Type III effector genes and other virulence factors of Shiga toxin-encoding Escherichia coli isolated from wastewater
Article first published online: 21 DEC 2011
© 2011 Society for Applied Microbiology and Blackwell Publishing Ltd
Environmental Microbiology Reports
Thematic issue: Taxonomy and Biodiversity
Volume 4, Issue 1, pages 147–155, February 2012
How to Cite
Martínez-Castillo, A., Allué-Guardia, A., Dahbi, G., Blanco, J., Creuzburg, K., Schmidt, H. and Muniesa, M. (2012), Type III effector genes and other virulence factors of Shiga toxin-encoding Escherichia coli isolated from wastewater. Environmental Microbiology Reports, 4: 147–155. doi: 10.1111/j.1758-2229.2011.00317.x
- Issue published online: 7 FEB 2012
- Article first published online: 21 DEC 2011
- Received 9 May, 2011; accepted 22 November, 2011.

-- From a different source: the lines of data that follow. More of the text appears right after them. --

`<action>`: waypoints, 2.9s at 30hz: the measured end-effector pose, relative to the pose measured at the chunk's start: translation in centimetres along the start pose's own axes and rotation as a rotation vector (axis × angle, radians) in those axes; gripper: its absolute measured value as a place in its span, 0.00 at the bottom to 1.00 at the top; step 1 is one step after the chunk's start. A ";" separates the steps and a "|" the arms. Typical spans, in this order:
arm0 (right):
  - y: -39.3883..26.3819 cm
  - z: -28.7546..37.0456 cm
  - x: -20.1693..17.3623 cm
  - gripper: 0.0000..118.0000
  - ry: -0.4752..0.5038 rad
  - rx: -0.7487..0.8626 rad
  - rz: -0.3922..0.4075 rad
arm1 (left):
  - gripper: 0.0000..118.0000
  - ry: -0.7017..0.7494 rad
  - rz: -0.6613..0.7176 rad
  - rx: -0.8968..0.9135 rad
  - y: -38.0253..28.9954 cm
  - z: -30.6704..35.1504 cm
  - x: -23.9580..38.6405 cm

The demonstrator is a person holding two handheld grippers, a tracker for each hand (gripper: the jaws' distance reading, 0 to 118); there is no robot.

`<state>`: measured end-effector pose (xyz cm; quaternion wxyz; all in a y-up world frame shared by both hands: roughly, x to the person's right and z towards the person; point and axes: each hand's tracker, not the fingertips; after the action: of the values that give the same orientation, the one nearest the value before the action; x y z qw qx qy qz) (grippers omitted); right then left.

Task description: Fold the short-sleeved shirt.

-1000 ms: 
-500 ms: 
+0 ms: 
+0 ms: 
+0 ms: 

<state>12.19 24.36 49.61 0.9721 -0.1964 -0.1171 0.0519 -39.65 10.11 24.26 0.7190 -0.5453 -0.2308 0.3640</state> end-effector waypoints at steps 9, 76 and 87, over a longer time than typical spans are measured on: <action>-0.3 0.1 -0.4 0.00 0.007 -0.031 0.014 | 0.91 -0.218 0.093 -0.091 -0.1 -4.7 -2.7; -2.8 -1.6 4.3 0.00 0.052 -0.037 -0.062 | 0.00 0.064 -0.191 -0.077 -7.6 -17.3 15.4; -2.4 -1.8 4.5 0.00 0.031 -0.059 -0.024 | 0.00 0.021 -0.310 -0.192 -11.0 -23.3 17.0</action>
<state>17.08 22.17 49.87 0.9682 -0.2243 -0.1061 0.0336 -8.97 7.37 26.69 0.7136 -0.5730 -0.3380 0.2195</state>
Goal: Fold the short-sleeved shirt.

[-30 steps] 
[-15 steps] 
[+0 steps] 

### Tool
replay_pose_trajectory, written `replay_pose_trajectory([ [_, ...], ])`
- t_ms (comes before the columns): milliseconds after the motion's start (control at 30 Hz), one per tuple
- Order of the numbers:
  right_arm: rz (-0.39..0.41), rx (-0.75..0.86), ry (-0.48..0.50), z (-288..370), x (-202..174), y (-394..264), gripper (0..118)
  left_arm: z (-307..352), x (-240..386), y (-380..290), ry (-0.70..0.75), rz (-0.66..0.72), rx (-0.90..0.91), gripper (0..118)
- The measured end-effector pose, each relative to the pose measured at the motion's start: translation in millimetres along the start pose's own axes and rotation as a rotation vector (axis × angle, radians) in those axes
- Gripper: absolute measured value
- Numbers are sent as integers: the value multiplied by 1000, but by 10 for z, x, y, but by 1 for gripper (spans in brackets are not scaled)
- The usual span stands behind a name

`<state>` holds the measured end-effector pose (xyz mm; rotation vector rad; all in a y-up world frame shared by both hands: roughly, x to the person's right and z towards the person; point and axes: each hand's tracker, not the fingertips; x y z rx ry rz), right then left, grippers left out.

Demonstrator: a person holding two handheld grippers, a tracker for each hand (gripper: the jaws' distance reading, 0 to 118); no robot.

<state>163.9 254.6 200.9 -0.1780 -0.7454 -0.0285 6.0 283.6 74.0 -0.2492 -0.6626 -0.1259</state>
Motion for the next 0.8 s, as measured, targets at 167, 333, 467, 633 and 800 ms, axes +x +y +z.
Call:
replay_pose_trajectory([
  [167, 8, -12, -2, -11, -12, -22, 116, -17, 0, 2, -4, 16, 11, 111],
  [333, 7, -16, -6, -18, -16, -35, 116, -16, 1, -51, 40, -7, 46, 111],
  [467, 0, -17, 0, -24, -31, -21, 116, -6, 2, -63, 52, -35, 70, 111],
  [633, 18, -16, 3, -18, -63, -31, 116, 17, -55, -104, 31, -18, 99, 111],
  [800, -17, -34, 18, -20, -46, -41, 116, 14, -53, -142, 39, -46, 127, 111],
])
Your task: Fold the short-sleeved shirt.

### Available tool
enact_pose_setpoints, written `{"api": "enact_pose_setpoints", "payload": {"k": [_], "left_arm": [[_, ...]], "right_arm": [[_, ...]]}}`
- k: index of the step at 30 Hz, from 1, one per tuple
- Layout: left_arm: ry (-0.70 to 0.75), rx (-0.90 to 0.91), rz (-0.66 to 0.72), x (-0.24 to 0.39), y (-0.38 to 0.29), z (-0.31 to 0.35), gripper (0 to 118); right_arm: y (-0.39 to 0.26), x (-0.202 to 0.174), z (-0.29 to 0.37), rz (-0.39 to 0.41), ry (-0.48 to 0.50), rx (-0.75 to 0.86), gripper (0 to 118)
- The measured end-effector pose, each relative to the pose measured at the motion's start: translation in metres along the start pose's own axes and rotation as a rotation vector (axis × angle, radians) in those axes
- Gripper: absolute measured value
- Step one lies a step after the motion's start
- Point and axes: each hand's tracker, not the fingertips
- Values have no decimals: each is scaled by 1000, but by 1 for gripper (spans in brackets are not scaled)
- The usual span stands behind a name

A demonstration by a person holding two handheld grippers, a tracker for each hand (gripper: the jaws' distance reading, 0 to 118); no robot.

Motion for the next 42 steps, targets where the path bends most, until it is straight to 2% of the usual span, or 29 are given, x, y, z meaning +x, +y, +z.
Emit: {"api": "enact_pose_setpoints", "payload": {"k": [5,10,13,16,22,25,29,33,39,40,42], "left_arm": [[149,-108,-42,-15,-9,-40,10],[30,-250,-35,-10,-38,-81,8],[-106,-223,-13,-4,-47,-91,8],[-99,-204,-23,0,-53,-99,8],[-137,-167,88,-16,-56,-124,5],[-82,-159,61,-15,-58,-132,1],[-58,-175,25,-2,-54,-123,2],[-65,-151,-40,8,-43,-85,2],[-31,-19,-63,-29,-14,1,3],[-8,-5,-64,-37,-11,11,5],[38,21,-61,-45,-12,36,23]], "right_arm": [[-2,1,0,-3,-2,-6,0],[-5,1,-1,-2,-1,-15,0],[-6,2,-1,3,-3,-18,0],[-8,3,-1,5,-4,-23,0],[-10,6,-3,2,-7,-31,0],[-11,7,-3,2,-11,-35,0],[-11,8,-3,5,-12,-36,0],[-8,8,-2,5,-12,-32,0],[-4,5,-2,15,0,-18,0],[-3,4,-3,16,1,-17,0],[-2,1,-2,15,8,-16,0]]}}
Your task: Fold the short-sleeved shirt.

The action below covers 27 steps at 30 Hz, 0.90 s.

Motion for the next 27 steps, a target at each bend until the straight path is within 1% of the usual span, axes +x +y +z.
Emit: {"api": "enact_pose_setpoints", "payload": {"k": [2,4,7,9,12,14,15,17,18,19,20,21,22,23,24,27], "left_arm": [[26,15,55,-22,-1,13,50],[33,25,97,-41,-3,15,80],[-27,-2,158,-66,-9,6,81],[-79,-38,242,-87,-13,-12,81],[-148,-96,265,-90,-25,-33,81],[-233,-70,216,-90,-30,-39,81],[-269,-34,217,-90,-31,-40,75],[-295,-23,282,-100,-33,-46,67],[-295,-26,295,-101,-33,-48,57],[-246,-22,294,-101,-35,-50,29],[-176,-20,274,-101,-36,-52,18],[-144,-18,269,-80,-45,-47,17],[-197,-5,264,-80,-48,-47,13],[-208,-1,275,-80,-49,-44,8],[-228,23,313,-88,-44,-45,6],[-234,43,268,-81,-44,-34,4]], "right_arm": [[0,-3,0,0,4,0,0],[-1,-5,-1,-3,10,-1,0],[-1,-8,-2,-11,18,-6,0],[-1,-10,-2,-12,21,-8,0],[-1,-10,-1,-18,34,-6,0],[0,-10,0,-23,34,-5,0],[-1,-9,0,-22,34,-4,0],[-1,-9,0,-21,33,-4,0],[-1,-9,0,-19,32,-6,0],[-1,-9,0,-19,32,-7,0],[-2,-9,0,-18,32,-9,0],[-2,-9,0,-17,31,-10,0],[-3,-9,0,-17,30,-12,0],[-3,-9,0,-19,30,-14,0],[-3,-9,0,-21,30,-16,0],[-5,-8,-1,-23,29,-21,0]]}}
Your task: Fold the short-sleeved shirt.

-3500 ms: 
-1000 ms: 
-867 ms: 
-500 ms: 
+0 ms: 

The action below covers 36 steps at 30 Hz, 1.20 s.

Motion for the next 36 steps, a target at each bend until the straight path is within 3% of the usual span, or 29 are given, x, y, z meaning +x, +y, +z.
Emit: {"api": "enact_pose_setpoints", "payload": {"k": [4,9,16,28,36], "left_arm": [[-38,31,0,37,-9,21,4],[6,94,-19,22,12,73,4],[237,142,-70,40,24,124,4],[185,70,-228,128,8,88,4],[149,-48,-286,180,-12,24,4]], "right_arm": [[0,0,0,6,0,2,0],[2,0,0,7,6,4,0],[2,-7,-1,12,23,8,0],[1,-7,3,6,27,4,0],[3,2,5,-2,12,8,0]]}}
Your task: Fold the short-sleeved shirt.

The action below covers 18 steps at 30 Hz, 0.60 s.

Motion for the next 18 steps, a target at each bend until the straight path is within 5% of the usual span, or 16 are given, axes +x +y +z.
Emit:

Pathogenic Shiga toxin-producing Escherichia coli (STEC) strains share the genes encoding Shiga toxins (stx) and many other virulence factors. The classification and evolutionary studies of pathogenic E. coli based on their virulence genes have been conducted with E. coli isolated from human and animal infections or outbreaks. In this study, we used 103 STEC strains isolated from faecally polluted water environments to analyse 23 virulence genes (stx1, cdt, hlyA, saa, eae, three type III effector genes encoded within the locus of enterocyte effacement (LEE) and 15 non-LEE-encoded type III effector genes). Despite the presence of several stx2 variants, our isolates demonstrated low prevalence of the virulence genes (only 46.6% of the strains were positive for virulence determinants). Among these, the largest repertoire was found in a few O157:H7 isolates (most from cattle wastewater and one from sewage), while other serotypes showed fewer virulence determinants. The occurrence of most virulence genes seemed to be independent from one another. This was clear for hlyA (the most prevalent), cdt and cif (the least prevalent). Other effector genes, could be found or not in combination with others, suggesting that they can be mobilized independently. Our data suggest that E. coli strains can evolve separately by independently acquiring mobile genetic elements.